Using Elastic Search for geo-spatial search

Over the past few months we have been quietly working on the localstre.am platform. As I have mentioned in a previous post, we are using elastic search as a key value store and that’s working pretty nicely for us. In addition to that we are also using it as a geospatial search engine.

Localstrea.am is going to be all about local and that means geospatial data and lots of it. That’s not just POIs (points of interest) but also streets, cities, and areas of interest. In geospatial terms that means shapes: points, paths, and polygons. Doing geospatial search means searching through documents that have geospatial data associated with it using a query that also contains geospatial data. So given a shape, find every document with a shape that overlaps or intersects with it.
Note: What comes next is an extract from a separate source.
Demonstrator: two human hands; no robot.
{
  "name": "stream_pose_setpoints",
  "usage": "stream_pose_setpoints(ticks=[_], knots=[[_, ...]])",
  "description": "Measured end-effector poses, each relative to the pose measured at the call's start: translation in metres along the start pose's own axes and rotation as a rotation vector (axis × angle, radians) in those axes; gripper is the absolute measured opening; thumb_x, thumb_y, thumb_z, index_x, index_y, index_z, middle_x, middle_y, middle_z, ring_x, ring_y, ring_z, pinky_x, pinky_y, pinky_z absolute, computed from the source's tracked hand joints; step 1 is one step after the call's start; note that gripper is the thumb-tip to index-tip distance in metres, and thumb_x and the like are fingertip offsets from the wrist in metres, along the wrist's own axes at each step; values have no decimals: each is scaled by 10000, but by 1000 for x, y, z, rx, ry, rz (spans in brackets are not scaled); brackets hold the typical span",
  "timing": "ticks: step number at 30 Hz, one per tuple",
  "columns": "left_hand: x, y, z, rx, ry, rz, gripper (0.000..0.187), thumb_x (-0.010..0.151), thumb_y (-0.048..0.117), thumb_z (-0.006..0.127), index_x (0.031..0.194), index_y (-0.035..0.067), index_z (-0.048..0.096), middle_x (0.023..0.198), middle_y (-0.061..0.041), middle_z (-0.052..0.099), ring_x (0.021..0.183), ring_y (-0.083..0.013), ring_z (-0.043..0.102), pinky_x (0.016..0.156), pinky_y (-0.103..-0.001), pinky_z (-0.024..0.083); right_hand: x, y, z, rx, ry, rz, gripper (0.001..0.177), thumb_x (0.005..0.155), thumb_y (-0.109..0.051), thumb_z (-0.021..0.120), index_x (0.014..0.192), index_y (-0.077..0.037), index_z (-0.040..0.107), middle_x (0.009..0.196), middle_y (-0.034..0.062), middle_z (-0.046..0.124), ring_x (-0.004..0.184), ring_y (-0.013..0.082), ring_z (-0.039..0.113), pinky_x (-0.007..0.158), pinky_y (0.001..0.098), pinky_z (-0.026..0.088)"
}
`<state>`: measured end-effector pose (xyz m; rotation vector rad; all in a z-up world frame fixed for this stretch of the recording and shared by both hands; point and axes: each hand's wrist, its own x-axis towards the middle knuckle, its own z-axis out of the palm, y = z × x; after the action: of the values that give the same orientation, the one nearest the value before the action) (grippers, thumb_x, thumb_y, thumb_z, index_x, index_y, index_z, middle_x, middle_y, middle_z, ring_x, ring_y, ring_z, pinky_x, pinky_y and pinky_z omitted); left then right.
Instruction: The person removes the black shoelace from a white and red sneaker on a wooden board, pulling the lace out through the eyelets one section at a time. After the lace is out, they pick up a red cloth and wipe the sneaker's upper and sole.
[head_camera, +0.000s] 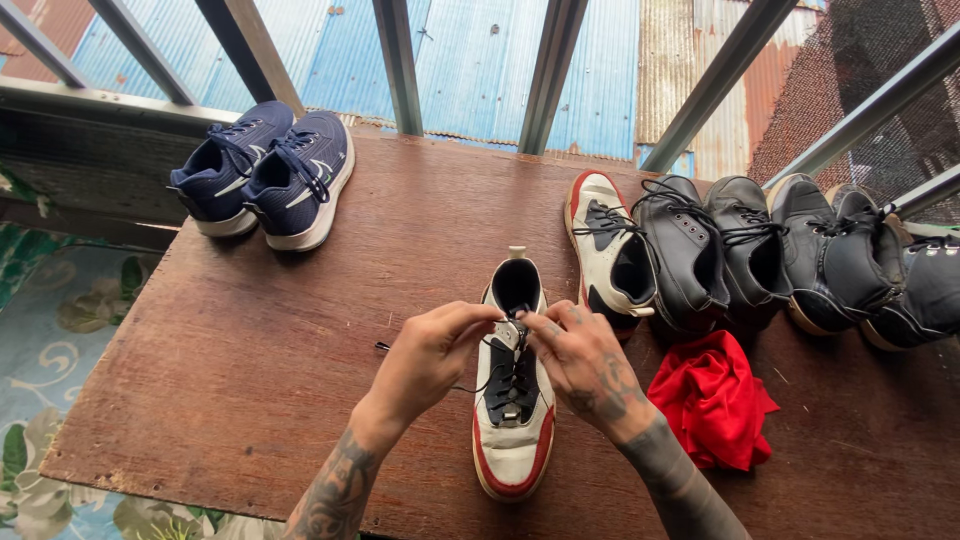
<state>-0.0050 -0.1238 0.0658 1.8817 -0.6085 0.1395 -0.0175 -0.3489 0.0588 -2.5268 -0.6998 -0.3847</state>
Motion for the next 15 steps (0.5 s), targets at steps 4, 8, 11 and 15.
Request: stream_pose_setpoints(ticks=[4,8,11,15], knots=[[5,-4,14,39,-21,39,220,975,109,651,1180,82,727,981,-108,752,851,-237,764,717,-342,588,0,4,3,144,-13,-19,263,1001,-231,593,1177,-40,637,1088,136,625,1008,312,642,866,417,511],[7,-11,23,153,-35,20,178,944,178,708,1102,113,757,950,-101,761,819,-263,758,698,-357,579,-2,7,4,295,-55,157,253,957,-221,624,1114,-23,615,1039,145,629,943,306,662,805,401,524],[9,-15,26,199,-22,77,144,951,163,709,1081,107,733,941,-100,736,823,-294,737,702,-387,568,-3,11,3,345,-54,209,224,921,-164,637,1089,-16,626,1007,140,651,901,290,683,782,384,542],[10,-17,28,153,-25,165,151,968,77,637,1115,77,672,1002,-109,688,855,-332,710,701,-410,565,-4,17,6,473,-91,328,212,891,-114,647,1083,-22,641,988,108,675,850,221,707,732,339,569]])
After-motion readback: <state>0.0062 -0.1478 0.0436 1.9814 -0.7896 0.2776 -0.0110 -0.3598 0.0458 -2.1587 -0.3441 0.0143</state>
Since elastic search is still very new and rapidly evolving (especially the geospatial functionality), I had some worries about whether it would work as advertised. So, after months of coding it was about time to see if it could actually take a decent data set and work as advertised instead of falling over and dying in a horrible way.

I actually have a dataset of about 30M pois that is very suitable for this kind of test. So, I launched elastic search on my laptop. Then I pointed my bulk indexing script at the 3GB of compressed json and hit enter. The script calls the bulk index API in elastic search with 500 json documents in one request and uses six threads to keep on sending it data. This enables elastic search to use multiple threads to index the data and with the recent Lucene 4.x release this the recommended way to index large amounts of data. This took about one hour. That translates into a bit under 10K documents per second. That is pretty good. I might be able to tune the throughput a bit more by fiddling with the bulk size, number of threads and other parameters.
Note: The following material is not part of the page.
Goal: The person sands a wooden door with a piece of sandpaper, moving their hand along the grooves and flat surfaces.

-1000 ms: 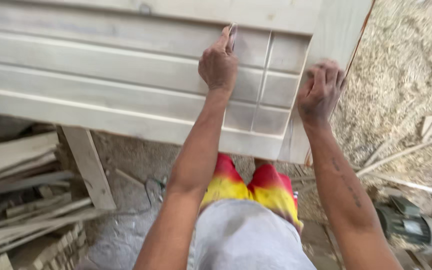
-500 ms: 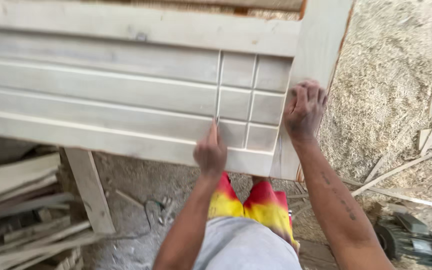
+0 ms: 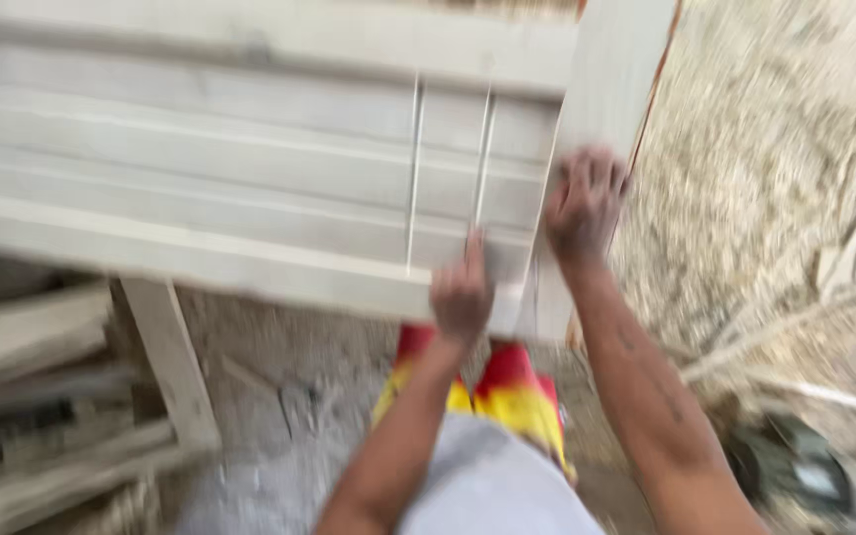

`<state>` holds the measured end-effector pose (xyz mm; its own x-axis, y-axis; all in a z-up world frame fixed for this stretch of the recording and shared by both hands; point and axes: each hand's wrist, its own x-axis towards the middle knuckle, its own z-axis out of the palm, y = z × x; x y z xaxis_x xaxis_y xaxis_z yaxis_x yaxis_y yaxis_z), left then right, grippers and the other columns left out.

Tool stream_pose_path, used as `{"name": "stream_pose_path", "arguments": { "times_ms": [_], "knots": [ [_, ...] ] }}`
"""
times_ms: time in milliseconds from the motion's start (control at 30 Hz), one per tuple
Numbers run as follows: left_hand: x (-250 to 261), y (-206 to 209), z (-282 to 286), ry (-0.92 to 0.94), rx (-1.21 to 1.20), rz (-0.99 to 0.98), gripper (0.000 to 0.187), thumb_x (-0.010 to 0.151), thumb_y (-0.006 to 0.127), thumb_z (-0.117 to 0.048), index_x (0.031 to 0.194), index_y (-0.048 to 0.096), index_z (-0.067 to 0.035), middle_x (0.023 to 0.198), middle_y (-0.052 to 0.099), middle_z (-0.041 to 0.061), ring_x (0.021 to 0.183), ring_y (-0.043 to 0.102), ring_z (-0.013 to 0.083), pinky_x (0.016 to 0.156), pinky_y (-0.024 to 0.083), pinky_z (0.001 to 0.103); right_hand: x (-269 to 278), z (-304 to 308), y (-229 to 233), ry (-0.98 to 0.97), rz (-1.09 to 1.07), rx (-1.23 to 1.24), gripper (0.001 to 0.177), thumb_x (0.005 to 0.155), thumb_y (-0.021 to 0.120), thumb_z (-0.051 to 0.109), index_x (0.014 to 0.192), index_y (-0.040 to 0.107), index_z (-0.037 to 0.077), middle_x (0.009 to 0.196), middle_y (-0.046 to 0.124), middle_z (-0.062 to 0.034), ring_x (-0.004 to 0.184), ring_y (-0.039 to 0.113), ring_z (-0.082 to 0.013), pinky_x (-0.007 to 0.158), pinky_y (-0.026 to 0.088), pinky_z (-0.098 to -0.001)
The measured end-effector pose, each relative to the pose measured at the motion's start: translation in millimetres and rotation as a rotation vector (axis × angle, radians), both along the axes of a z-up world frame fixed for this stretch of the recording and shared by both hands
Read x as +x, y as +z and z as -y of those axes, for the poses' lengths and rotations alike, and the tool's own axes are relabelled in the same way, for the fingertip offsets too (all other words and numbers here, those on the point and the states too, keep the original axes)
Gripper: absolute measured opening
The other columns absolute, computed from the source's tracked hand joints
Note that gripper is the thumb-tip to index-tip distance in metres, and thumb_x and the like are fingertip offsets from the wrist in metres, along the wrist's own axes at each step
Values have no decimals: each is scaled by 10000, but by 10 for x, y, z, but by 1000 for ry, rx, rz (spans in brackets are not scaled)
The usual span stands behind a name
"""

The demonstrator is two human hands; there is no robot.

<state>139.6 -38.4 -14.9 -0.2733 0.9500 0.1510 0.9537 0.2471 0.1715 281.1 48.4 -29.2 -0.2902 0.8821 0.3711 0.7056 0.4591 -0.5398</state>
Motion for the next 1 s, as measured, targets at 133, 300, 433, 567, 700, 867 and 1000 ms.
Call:
{"name": "stream_pose_path", "arguments": {
  "times_ms": [133,300,433,567,700,867,1000],
  "knots": [
    [-128,-78,-542,49,-222,89,501,949,554,-62,1444,561,15,655,707,95,574,651,258,564,503,414,-7,-101,-87,-14,4,7,59,994,646,39,1023,661,88,1184,634,-106,1158,570,-319,974,408,-463],
    [102,127,361,145,-24,189,519,828,638,-138,1342,660,-68,608,663,119,562,658,298,558,503,462,87,72,-23,11,97,35,164,940,619,46,1099,655,32,1238,600,-155,1198,545,-356,1048,410,-480],
    [-248,-119,-263,141,83,218,196,1011,618,-238,1152,729,-158,611,656,86,538,625,241,590,496,445,-27,-94,1,-15,56,-32,89,928,611,16,994,652,60,1169,614,-150,1141,558,-334,999,414,-471],
    [-342,-316,-611,318,132,396,265,1001,662,-222,1238,727,-123,571,665,50,420,553,171,419,430,380,-71,-91,-31,-34,30,-15,10,1020,644,73,1011,645,68,1150,625,-112,1202,576,-323,1033,416,-453],
    [-40,26,113,248,184,369,316,955,666,-139,1266,723,-146,734,718,65,485,580,148,493,450,371,-60,-95,54,-35,18,11,27,1011,635,82,985,644,80,1124,627,-119,1160,579,-335,1028,417,-456],
    [-198,-360,-494,318,20,245,236,953,675,-147,1186,715,-142,740,735,123,656,657,249,630,527,439,-32,-37,-95,-26,56,23,49,1056,612,91,1043,648,60,1180,630,-139,1173,585,-333,1027,434,-453],
    [22,-22,597,102,177,169,409,995,631,-183,1390,618,-77,1101,766,179,743,703,206,673,559,384,-51,-45,-49,-32,76,16,60,1046,608,105,1044,645,58,1180,619,-164,1144,574,-341,1017,442,-473]
  ]
}}
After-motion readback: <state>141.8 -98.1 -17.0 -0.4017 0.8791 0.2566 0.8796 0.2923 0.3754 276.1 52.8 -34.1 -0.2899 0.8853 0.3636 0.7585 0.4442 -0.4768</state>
The end result was an index with a size of about 11GB. This too is pretty nice: the uncompressed size of the json is probably about the same size (maybe a bit larger). Elastic search is very IO intensive and having a nice compact index means that it can keep a lot of the data in memory and utilize the OS caching really well. 11GB also means that the compression that is now turned on by default in Lucene 4.x is working pretty nicely.

To understand this a bit better, I need to explain how spatial search actually works in elastic search.
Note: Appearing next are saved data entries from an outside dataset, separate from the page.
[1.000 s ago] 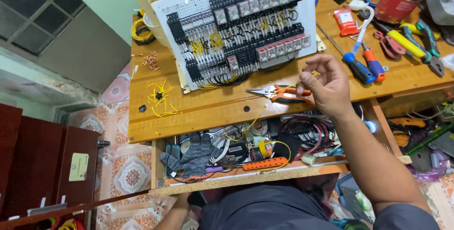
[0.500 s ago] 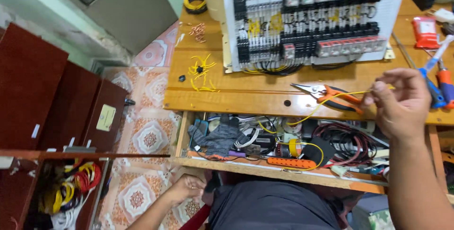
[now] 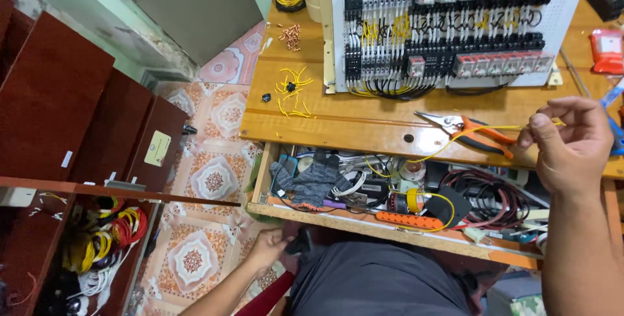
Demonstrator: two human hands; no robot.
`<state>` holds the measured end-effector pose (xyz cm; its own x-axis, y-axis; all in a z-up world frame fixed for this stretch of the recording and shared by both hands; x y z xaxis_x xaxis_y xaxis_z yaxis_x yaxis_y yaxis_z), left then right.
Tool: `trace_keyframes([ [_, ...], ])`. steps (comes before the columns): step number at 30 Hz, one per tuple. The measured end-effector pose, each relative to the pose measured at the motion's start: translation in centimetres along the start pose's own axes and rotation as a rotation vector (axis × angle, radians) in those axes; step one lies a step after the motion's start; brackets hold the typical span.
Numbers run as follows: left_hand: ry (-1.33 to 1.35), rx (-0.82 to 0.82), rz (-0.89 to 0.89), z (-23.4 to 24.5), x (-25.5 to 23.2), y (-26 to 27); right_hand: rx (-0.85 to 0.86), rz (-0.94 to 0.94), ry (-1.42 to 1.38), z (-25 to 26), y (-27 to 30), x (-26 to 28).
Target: Wiring an electrical control panel by stripping wires and connecting them to terminals.
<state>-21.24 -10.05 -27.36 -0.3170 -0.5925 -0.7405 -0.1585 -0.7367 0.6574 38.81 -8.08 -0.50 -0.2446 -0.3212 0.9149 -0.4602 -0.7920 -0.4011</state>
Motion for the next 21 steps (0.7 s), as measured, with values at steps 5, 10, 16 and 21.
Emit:
trace_keyframes([
  [5, -0.203, 0.385, 0.148, 4.5, 1.2, 2.2, -0.011, -0.004, -0.027, 0.0, -0.1, -0.5],
  [10, -1.170, 0.624, -0.008, 2.8, -10.6, 7.1, -0.073, -0.010, -0.068, -0.1, -0.7, 1.2],
  [16, -0.892, 0.401, -1.012, -9.0, -36.2, 20.5, 0.029, 0.137, -0.002, -4.2, -0.4, 7.1],
  [21, -0.193, 0.096, -1.340, -16.8, -44.7, 15.9, 0.130, 0.221, -0.171, -7.7, -1.0, 9.1],
])
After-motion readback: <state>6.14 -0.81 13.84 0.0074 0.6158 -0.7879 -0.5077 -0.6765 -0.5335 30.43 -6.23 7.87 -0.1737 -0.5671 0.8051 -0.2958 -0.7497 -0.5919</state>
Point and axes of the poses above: each hand's wrist, its own y-axis away from the middle knuckle, its own z-axis out of the back of the hand, x = y × z, the point moved 8 cm from there along -y, towards the middle knuckle, and after that the axes turned 2 degrees about z, right-handed, at the moved point
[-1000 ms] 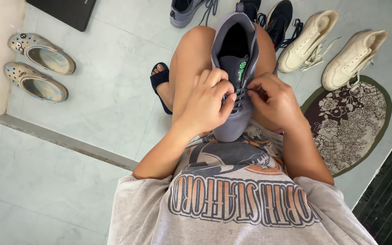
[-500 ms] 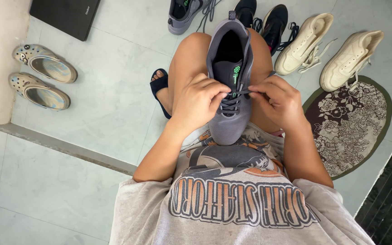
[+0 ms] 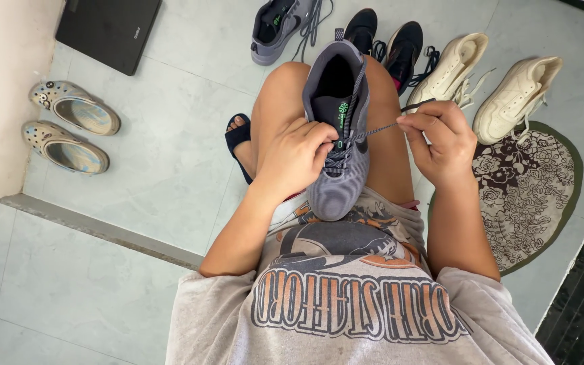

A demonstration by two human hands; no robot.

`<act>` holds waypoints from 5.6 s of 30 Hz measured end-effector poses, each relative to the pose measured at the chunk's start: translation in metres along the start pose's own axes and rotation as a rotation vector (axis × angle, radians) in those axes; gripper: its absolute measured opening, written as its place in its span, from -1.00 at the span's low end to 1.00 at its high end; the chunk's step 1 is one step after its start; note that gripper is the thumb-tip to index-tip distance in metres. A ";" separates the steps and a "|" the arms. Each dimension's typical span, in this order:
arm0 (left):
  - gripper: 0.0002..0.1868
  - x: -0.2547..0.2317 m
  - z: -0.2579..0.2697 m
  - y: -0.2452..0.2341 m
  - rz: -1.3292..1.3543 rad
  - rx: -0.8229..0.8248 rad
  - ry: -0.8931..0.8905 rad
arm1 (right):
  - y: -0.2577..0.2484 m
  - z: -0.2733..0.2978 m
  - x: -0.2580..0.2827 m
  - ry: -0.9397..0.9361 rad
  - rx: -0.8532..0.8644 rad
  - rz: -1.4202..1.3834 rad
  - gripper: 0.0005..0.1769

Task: The person sits on the floor and laces a gray sneaker by threading the laces through the eyelets and tying a knot. The person then removes the laces from the shoe and places it on the floor.

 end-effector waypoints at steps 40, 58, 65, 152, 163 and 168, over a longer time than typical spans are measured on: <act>-0.94 -0.013 0.002 0.017 -0.311 0.051 0.031 | 0.046 0.018 0.044 -0.636 0.040 0.016 -0.77; -0.93 0.017 -0.005 0.019 0.060 0.158 -0.023 | 0.057 0.003 -0.007 0.327 0.232 -0.219 -0.81; -0.79 -0.003 0.027 0.015 -0.283 -0.146 0.352 | 0.090 0.033 -0.035 0.683 0.606 -0.431 -0.75; -0.80 -0.067 0.028 0.031 0.222 0.108 0.210 | -0.046 0.051 0.018 0.328 -0.341 -1.254 -0.82; -0.81 -0.040 0.063 0.041 0.107 0.239 0.273 | -0.127 0.077 -0.122 0.496 -0.701 -1.410 -0.73; -0.84 -0.017 0.068 0.024 0.134 0.327 0.194 | -0.158 0.110 -0.212 0.500 -0.867 -1.591 -0.76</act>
Point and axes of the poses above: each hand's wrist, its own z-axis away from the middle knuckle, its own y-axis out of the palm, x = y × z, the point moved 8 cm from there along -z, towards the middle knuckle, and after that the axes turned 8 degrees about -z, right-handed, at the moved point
Spatial search in Lucene (and thus Elastic Search, which uses this library) is implemented using so-called prefix trees. There are two varieties of this data structure in Lucene. One is geohash based and the other is quad tree based. The main difference between the two is the number of nodes per level in the tree. A quad tree has, as the name implies, nodes with four nodes below it. A geohash is a base32 encoded quad tree path of the interleaved bits of the latitude and longitude. Each level is a single character (with five bits) in that path and thus there are 32 nodes per level.

So, given a coordinate with a latitude and longitude you can calculate the path to a node in the prefix tree. In the case of the geohash implementation that is a Geohash string and in the case of the quad tree that is a bit set. In both cases, the path actually describes a rectangular area. All points in that area have the same prefix. If you increase the length of the prefix by 1 level, you descend a level in the tree and the rectangle breaks down into 32 smaller rectangles in the case of a geohash or 4 rectangles in the case of a quad tree.

Lucene is a text indexing library and doesn’t support any of the above natively. So, instead given a polygon, a prefix tree is used to calculate which tree nodes the polygon covers. The node paths become simple Sting terms and this is something that Lucene does know how to handle. At query time, whatever shape you are querying for is treated the same and you end up with a terms based query internally. From there on it is business as usual for Lucene. Documents have terms, queries have terms and Lucene is really good at figuring out which documents match which terms.

The problem with this is accuracy and index size. It took a bit of fiddling and asking around on the elastic search mailing list to figure out that spatial search has been a bit of a work in progress recently. To summarize: elastic search has spatial search. The version of elastic search that is about to be released as 0.90 very soon has a vastly improved version of that functionality that works a bit differently than currently documented for the old version. Accuracy depends on the prefix path length. The length of this path is controlled using the tree-levels setting. The more levels, the longer the path is, and the more of the coordinate’s bits are encoded and the more accurate things get. More accurate also means more terms and this is why configuring tree-leves is very important.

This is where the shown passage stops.